Growing burden of quality measures is weighing on providers

Jeff Rowe
Growing burden of quality measures is weighing on providers

As part of healthcare reform initiatives, providers are being required to spend significant time and resources reporting quality measures to both federal agencies and private payers, and the cost of that effort is adding up.

According to a new report in Health Affairs, practices are spending an average of 785 hours per physician and $15.4 billion annually reporting quality measures. Researchers from Weill Cornell Medical College “looked at the quality reporting efforts of primary care, cardiology, orthopedic and multi-specialty practices, polling 1000 of them (250 of each type), drawn at random from the membership rolls of the Medical Group Management Association.”

While "much is to be gained from quality measurement,” the researchers noted, “the current system is unnecessarily costly, and greater effort is needed to standardize measures and make them easier to report.”

Practices reported spending 15.1 hours per week per physician wrangling quality measures -- 2.6 hours each week for physicians, with the rest of the work going to nurses or medical assistants. About 12 of those hours were spent logging data into medical records solely for quality reporting.

In a statement responding to the report, Halee Fischer-Wright, MD, MGMA’s president and CEO, observed, “On top of the obscene waste of billions of dollars each year on quality measures, the most alarming thing about this study of MGMA member practices is that nearly three-fourths of the groups reported being measured on quality measures that are not clinically relevant.”

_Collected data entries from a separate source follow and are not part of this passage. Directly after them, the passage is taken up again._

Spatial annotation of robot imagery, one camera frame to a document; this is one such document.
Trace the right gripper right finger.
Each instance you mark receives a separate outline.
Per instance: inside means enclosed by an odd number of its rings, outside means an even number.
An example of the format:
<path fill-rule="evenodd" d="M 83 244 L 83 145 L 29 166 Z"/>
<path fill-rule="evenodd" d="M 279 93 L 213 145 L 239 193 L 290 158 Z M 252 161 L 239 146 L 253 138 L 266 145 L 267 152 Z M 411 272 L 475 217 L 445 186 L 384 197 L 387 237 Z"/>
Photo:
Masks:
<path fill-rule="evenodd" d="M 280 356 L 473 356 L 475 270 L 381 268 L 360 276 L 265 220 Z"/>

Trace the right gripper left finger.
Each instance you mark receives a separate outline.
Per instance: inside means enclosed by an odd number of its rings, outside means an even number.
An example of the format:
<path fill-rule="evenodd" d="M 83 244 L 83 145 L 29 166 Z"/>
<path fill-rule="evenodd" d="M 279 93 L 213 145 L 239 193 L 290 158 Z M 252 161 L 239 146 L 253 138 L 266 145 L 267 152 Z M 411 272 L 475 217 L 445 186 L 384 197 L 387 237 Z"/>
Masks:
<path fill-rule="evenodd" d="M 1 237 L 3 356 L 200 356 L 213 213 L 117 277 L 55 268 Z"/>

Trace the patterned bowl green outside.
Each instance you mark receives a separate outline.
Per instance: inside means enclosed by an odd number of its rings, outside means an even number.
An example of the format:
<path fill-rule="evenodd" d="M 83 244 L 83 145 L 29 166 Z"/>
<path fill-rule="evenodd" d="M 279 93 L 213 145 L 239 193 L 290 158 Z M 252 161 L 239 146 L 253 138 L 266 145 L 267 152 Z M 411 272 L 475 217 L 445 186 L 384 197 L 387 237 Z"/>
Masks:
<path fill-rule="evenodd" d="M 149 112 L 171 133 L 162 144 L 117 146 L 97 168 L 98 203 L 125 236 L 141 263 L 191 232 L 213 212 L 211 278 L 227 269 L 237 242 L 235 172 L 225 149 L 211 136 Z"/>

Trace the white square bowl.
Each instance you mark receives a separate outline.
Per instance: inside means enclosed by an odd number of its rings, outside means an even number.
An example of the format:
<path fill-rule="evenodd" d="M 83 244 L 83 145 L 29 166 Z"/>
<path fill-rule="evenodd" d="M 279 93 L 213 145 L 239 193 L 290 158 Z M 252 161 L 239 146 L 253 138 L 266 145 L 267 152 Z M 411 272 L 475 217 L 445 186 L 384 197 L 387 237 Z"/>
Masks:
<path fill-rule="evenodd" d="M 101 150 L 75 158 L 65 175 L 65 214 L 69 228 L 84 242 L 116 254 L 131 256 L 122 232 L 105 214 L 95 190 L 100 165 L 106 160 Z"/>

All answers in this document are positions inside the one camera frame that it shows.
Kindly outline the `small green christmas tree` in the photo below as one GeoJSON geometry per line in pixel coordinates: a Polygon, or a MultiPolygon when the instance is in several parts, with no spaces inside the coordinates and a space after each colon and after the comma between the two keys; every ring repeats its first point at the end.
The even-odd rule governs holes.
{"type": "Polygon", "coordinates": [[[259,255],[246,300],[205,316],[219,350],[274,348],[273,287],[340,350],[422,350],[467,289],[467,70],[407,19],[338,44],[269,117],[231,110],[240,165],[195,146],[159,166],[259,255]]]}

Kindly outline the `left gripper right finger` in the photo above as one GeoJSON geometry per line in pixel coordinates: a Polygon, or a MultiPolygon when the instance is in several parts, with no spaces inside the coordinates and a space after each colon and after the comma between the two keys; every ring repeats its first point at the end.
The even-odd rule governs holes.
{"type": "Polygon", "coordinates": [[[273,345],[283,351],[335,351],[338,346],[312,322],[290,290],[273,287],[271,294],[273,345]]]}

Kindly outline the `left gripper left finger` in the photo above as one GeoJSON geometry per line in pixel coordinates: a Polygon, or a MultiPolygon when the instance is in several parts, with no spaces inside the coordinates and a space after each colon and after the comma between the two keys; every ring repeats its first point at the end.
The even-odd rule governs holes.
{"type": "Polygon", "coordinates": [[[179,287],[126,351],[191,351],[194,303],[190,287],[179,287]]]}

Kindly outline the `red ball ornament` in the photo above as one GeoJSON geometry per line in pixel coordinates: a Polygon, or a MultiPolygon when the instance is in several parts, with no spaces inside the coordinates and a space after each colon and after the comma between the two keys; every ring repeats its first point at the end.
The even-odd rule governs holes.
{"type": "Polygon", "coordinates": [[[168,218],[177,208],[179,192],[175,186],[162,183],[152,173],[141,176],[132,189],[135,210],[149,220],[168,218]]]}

Indeed, according to the report, roughly 80 percent of practices said they spend more time managing quality measures than three years ago. Almost half said that's become a significant burden. But just 27 percent thought those measures necessarily correlated with quality care.

Beyond the time invested, the dollars add up too. Weill Cornell researchers found that practices spent $40,069 per physician each year on quality reporting – totaling $15.4 billion annually.